Module 14 of CS 6200 - Graduate Introduction to Operating Systems @ Georgia Tech.

Posted Dec 11, 2025

By nrtedesco

4 min read

Overview

A Distributed File System (DFS) is a file system stored across multiple machines. Recall that UNIX platforms use a Virtual File System (VFS) layer to abstract away any details on underlying file system implementation. This implies a DFS appears to the user / machine similarly to any other local file system.

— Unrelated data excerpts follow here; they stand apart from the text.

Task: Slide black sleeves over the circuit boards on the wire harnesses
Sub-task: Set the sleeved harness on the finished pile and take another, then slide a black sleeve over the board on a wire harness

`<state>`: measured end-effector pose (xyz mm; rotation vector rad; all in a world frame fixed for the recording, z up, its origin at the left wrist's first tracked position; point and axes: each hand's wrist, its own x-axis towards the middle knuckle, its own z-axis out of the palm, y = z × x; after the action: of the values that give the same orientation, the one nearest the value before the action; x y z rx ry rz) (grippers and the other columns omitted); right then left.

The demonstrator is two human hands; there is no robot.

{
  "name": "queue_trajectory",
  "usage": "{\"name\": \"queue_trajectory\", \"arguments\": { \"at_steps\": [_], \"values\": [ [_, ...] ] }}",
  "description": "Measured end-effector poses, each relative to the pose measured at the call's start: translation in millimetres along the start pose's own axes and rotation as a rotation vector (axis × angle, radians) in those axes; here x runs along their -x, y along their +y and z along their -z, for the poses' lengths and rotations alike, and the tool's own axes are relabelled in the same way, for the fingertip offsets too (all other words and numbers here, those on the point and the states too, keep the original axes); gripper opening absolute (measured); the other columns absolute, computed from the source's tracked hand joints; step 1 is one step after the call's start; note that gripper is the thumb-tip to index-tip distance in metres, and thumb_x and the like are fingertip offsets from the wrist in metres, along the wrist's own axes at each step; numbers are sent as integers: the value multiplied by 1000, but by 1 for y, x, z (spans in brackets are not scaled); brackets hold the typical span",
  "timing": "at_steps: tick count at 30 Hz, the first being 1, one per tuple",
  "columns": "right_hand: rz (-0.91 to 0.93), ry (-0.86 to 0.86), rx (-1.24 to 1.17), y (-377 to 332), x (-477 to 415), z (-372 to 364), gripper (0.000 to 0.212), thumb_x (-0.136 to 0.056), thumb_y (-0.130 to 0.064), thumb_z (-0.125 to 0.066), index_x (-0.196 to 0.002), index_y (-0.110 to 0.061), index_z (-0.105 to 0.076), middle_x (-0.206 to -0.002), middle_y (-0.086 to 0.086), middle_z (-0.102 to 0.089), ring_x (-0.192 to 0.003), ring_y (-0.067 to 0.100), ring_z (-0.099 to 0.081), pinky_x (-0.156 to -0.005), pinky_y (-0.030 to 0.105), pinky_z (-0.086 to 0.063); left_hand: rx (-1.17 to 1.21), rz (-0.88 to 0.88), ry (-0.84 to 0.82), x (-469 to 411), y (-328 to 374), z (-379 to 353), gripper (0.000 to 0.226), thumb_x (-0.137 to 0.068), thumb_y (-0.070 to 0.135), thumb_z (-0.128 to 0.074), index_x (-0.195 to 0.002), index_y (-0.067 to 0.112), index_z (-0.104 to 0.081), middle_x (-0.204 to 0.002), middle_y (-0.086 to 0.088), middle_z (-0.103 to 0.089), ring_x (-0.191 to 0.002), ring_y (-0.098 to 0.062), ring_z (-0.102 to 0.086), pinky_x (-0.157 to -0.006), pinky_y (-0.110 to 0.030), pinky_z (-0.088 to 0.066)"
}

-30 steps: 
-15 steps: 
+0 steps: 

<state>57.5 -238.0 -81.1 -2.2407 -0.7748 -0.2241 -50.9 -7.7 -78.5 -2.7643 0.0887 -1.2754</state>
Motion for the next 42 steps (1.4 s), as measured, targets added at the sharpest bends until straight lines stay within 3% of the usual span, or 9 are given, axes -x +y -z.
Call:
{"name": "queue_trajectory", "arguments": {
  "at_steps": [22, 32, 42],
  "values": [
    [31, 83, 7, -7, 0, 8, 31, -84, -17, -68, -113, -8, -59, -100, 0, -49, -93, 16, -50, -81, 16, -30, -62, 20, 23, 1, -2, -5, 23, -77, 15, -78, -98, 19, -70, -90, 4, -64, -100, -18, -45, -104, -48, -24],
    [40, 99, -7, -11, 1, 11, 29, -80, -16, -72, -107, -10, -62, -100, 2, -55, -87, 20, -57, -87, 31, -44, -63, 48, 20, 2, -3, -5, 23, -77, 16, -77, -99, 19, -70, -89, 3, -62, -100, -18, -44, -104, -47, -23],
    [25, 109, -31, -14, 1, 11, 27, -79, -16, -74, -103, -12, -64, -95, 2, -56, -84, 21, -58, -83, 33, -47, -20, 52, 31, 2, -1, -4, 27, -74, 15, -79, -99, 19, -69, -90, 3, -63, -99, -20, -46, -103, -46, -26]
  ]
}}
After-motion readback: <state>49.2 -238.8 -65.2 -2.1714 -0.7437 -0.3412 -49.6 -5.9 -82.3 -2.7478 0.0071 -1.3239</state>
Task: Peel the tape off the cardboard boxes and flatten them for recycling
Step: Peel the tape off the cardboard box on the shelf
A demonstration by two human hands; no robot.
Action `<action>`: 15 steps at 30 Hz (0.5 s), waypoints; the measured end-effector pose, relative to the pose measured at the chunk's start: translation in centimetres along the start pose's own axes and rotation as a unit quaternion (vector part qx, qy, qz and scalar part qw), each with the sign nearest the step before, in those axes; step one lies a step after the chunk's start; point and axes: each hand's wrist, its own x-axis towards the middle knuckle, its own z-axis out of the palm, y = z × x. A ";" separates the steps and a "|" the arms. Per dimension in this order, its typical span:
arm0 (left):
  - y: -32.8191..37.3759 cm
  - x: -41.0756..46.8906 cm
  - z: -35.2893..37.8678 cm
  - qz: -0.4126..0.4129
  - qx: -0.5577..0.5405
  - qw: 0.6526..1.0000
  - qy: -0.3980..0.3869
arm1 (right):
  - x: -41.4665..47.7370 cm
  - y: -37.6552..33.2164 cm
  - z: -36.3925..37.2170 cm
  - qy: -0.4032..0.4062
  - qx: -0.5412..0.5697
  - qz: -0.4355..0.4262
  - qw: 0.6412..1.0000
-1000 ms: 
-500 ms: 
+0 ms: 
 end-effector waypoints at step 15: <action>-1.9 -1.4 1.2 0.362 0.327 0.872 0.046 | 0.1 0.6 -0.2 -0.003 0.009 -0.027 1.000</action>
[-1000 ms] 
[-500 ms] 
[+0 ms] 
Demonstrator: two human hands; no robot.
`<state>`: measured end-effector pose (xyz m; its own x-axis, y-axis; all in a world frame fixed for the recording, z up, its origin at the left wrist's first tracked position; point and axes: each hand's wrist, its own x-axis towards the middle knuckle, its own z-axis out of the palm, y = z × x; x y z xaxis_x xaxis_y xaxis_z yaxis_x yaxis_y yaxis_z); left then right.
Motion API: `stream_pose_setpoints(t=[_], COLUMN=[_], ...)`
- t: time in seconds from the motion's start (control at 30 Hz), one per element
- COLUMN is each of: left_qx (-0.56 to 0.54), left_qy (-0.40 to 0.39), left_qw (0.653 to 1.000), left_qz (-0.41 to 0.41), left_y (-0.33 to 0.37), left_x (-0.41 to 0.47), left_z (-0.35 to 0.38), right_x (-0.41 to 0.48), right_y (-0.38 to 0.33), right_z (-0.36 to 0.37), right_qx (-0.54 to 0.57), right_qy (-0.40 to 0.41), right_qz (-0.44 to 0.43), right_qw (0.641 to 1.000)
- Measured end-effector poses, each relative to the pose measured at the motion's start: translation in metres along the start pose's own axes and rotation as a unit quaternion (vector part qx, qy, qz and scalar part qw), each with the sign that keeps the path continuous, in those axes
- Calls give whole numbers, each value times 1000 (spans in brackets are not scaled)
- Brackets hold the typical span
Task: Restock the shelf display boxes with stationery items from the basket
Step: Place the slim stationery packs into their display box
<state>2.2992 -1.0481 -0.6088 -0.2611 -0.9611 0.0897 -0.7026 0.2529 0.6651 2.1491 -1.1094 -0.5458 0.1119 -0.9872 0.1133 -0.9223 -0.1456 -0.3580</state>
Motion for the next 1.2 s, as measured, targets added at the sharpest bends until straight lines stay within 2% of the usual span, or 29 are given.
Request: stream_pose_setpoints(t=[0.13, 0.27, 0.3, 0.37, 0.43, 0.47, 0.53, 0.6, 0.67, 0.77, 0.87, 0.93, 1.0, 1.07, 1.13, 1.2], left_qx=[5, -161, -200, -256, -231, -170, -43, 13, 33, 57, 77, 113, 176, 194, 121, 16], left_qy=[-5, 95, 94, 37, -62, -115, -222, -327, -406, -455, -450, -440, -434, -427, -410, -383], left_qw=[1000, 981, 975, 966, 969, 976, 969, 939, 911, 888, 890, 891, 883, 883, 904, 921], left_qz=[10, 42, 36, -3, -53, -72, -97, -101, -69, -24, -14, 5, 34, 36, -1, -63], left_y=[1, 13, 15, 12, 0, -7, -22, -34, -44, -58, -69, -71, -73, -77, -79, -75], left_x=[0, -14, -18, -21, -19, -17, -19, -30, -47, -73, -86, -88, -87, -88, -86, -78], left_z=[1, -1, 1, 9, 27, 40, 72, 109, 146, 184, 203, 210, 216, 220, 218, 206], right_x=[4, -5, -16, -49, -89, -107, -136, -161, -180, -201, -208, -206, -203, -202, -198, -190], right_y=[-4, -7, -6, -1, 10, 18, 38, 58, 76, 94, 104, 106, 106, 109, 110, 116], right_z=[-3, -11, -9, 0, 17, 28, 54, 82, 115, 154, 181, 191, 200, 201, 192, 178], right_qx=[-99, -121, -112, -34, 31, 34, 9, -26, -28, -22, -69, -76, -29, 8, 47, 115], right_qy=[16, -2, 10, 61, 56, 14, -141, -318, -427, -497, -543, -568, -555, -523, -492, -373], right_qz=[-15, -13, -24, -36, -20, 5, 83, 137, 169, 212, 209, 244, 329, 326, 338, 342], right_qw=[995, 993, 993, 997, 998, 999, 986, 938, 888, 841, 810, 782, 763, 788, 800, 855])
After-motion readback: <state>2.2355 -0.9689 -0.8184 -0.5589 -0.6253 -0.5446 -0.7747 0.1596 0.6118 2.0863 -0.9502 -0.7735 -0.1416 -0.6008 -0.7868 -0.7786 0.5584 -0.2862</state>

Distributed file systems are analogous to distributed storage facilities:

Accessed via well-defined interface $\rightarrow$ VFS
Maintain consistent state $\rightarrow$ tracking state, file updates, cache coherence
Mixed distribution models $\rightarrow$ replicated vs. partitioned, peer-like systems, etc.

DFS Implementation

Distributed Architectures

A DFS can follow one of many models:

Client-Server: file system is used by the client, and stored on another single server.
Client-Servers: file system is used by the client, and stored across many servers.
- Replicated: each server contains a copy of the entire file system; beneficial in terms of backups / availability, load balancing, fault tolerance, etc.
- Partitioned: different servers store different files; beneficial in terms of scalability and simpler write process.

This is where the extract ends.